نوع مقاله : مقاله پژوهشی
1 دانشجوی دکتری منابع آب، گروه مهندسی آب، واحد کرمانشاه، دانشگاه آزاد اسلامی، کرمانشاه ایران.
2 استادیار، گروه مهندسی آب، واحد کرمانشاه، دانشگاه آزاد اسلامی، کرمانشاه ایران.
3 دانشیار، گروه مهندسی آب، واحد کرمانشاه، دانشگاه آزاد اسلامی، کرمانشاه ایران.
عنوان مقاله [English]
Background and Aim: Local scouring has been identified as one of the important factors that cause the structure of bridges, breakwaters, and piers to rupture. The complexity of the scouring mechanism has made this one of the most important fields of civil engineering studies. In recent years, many studies have been performed on local scouring around bridge piers. Due to the great importance of predicting and estimating the scour pattern in the vicinity of bridge piers, many studies have been done on this type of structure.
Method: In this study, for the first time, using a new extreme learning machine (ELM) method, the scour depth near the foundations of the twin bridges was simulated. First, effective parameters were identified and four ELM models were developed. Then, numerical results were validated using Monte Carlo simulation and the cross-validation method. Then the sin activation function was determined as the best activation function. In addition, ELM results were compared with artificial neural network (ANN) models that ELM models estimated scour values more accurately. Uncertainty analysis was performed for the superior ELM and ANN models and a relationship was proposed for the superior model. Partial derivative sensitivity analysis (PDSA) was also performed for all input parameters.

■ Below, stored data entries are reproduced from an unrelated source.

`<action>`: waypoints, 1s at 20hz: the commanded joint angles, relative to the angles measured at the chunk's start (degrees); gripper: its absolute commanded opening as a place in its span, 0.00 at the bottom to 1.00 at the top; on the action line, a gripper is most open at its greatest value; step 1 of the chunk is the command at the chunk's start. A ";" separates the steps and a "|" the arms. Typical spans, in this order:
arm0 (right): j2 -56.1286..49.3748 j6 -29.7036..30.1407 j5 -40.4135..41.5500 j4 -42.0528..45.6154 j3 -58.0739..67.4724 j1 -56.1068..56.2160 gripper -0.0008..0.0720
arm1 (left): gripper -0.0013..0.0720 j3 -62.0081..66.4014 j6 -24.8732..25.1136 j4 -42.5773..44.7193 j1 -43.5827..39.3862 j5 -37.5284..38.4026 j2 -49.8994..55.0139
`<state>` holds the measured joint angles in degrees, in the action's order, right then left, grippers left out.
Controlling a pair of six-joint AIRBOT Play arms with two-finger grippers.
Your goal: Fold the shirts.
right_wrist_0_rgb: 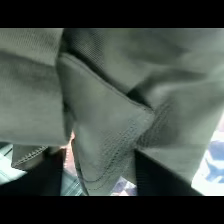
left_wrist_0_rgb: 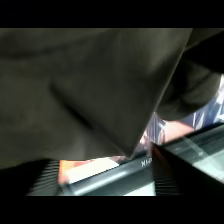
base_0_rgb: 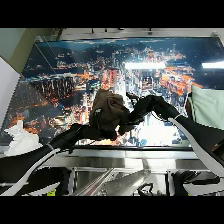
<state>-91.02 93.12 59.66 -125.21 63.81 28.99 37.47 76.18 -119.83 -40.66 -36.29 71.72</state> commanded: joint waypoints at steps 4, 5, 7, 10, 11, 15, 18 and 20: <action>0.13 3.17 -0.15 0.22 0.09 -0.37 0.03 | 0.03 7.65 -0.07 8.37 0.85 -7.50 4.74; 0.87 3.26 -0.13 0.24 0.13 -0.81 0.03 | 0.03 7.80 -1.18 9.97 1.16 -7.85 3.23; 4.07 4.46 0.15 0.46 0.87 -2.93 0.03 | 0.03 7.82 -1.92 11.30 2.56 -8.00 -2.08; 12.13 4.52 4.55 0.66 6.43 -10.54 0.03 | 0.03 12.31 -1.99 15.28 7.48 -14.14 -14.29; 15.89 4.98 5.29 0.68 9.25 -13.62 0.03 | 0.03 15.47 -2.43 17.66 9.38 -16.65 -18.95; 30.75 8.07 4.55 0.63 21.59 -22.18 0.03 | 0.03 30.01 -3.50 24.37 17.16 -18.43 -37.53; 38.73 11.85 1.99 0.15 32.72 -22.73 0.03 | 0.03 39.71 0.81 22.75 21.38 -21.81 -43.65; 43.32 14.38 -1.22 0.74 39.28 -22.56 0.03 | 0.03 44.78 1.92 22.77 21.77 -22.23 -45.53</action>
<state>-54.85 103.61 62.24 -124.84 93.86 7.49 74.37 75.61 -97.91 -21.21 -56.45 31.29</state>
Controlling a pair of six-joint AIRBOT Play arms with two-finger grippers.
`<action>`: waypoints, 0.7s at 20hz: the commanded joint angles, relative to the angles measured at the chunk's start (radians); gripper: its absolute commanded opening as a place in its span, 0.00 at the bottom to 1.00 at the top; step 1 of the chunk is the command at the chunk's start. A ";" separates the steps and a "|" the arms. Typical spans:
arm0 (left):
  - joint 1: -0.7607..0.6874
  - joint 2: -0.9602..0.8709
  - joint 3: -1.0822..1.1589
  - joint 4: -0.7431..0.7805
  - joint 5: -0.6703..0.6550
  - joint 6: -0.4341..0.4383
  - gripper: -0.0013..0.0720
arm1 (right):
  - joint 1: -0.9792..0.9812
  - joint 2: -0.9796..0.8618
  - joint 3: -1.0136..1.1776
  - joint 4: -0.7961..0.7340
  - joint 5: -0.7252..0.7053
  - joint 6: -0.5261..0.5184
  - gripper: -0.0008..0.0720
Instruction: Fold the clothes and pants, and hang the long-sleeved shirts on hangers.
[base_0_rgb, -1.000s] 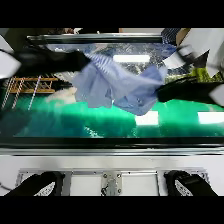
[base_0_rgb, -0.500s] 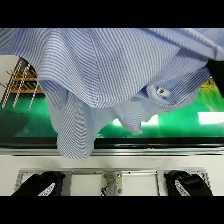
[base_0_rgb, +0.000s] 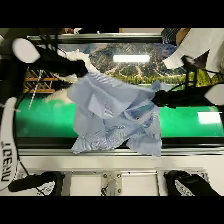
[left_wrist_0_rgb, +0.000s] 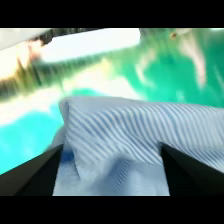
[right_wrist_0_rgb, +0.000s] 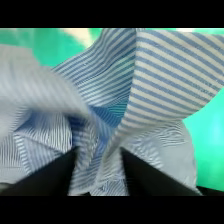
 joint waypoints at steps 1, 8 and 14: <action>0.041 -0.125 -0.108 -0.031 0.000 -0.002 0.93 | -0.001 -0.171 -0.035 0.010 -0.120 -0.077 0.99; -0.055 -0.030 -0.107 -0.150 0.094 0.049 0.93 | -0.001 -0.069 -0.002 -0.254 -0.100 -0.082 0.99; -0.403 -0.241 -0.050 -0.002 0.195 0.082 0.93 | -0.063 0.045 -0.003 -0.407 -0.047 0.013 0.98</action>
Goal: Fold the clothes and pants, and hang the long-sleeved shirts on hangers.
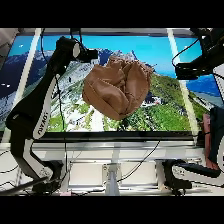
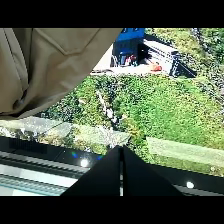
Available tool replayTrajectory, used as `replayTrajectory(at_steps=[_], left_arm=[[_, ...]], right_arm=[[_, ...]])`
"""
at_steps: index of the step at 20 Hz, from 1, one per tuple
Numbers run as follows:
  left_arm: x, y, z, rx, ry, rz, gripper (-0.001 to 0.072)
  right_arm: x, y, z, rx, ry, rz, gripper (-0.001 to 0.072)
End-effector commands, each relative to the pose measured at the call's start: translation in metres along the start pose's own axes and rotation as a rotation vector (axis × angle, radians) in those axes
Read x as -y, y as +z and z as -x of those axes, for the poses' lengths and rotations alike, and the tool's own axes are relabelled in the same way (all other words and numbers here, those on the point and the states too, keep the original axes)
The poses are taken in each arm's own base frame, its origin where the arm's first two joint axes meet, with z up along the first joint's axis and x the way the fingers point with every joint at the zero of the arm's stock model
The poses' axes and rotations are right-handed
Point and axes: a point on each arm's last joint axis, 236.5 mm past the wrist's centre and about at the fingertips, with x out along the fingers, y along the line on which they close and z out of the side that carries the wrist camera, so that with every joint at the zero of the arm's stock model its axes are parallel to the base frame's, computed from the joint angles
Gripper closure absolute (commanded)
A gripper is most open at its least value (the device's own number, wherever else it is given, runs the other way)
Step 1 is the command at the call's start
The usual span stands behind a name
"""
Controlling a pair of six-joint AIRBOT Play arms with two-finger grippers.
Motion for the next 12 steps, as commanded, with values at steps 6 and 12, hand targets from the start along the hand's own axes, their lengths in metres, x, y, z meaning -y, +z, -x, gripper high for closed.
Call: replayTrajectory(at_steps=[6, 12], left_arm=[[0.0000, -0.0003, -0.0005, -0.001, 0.000, 0.000, 0.0679], [0.0000, -0.0003, -0.0005, -0.001, 0.000, 0.000, 0.0680]], right_arm=[[-0.0001, 0.0000, 0.0004, 0.001, 0.000, 0.000, 0.0667], [-0.0002, 0.0064, 0.0004, 0.027, 0.000, 0.001, 0.0666]])
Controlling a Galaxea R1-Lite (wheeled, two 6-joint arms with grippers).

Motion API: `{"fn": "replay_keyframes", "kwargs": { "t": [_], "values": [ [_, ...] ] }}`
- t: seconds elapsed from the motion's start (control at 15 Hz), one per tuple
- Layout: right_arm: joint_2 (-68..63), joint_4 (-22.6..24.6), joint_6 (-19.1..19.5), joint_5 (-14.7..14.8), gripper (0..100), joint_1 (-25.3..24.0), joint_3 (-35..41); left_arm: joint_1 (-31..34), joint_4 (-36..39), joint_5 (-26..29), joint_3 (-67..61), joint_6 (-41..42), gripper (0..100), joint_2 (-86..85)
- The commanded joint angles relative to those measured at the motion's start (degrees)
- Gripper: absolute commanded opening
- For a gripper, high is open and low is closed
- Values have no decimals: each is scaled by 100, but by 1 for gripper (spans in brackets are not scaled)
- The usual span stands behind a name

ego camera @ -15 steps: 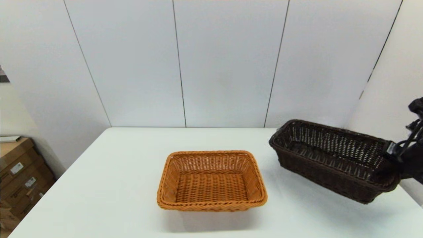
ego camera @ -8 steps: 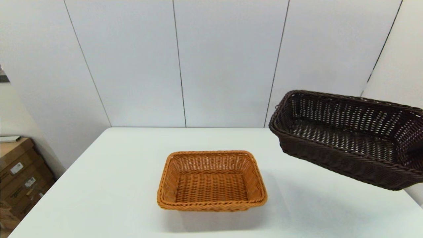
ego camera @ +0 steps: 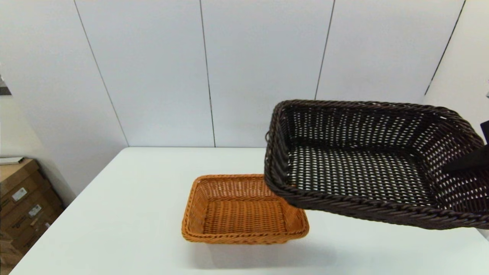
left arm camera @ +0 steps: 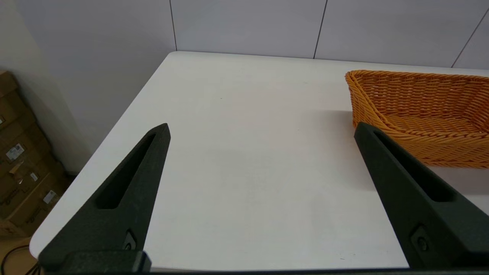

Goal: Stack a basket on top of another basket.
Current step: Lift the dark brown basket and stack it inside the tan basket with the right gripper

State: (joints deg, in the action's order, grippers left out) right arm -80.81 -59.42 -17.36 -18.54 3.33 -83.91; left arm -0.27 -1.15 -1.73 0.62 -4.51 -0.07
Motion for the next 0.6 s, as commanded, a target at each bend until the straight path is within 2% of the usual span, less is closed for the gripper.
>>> {"fn": "replay_keyframes", "kwargs": {
  "t": [0.07,0.33,0.47,0.6],
  "values": [
    [-22,668,-488,35,0,-1423,-12,0,0,-3,-1,-6,100,-1],
    [-392,1257,-857,70,0,-2091,-117,0,0,-3,-1,-6,100,-1],
    [-673,1714,-1112,79,0,-2293,-117,0,0,-3,-1,-6,100,-1],
    [-936,2013,-1191,88,0,-2407,-117,0,0,-3,-1,-6,100,-1]
  ]
}}
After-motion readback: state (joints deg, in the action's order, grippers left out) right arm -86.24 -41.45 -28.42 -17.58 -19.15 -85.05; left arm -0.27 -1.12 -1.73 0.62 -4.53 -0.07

Results: Among the existing activation functions, the sin function had the optimal performance compared to other activation functions. According to the analysis of modeling results, ELM 1 model was introduced as the superior model. This model was a function of all input parameters. Also, by removing the landing number, the accuracy of the numerical model was significantly reduced, so the mentioned parameter was identified as the most effective parameter in scouring modeling around the bases of the twin bridges by the model of Strength training machine.
Conclusion: By analyzing the modeling results the superior ELM model was introduced. The results of ELM models were also compared with ANN models, which showed that ELM models simulate scour values more accurately. For the superior ELM model, a relation was proposed to calculate the scour hole depth, and further uncertainty analysis showed that this model had a higher performance than the actual value. In addition, the relative derivative sensitivity analysis for the input parameters showed that with increasing the landing number, the value of the objective function (scour depth) increases.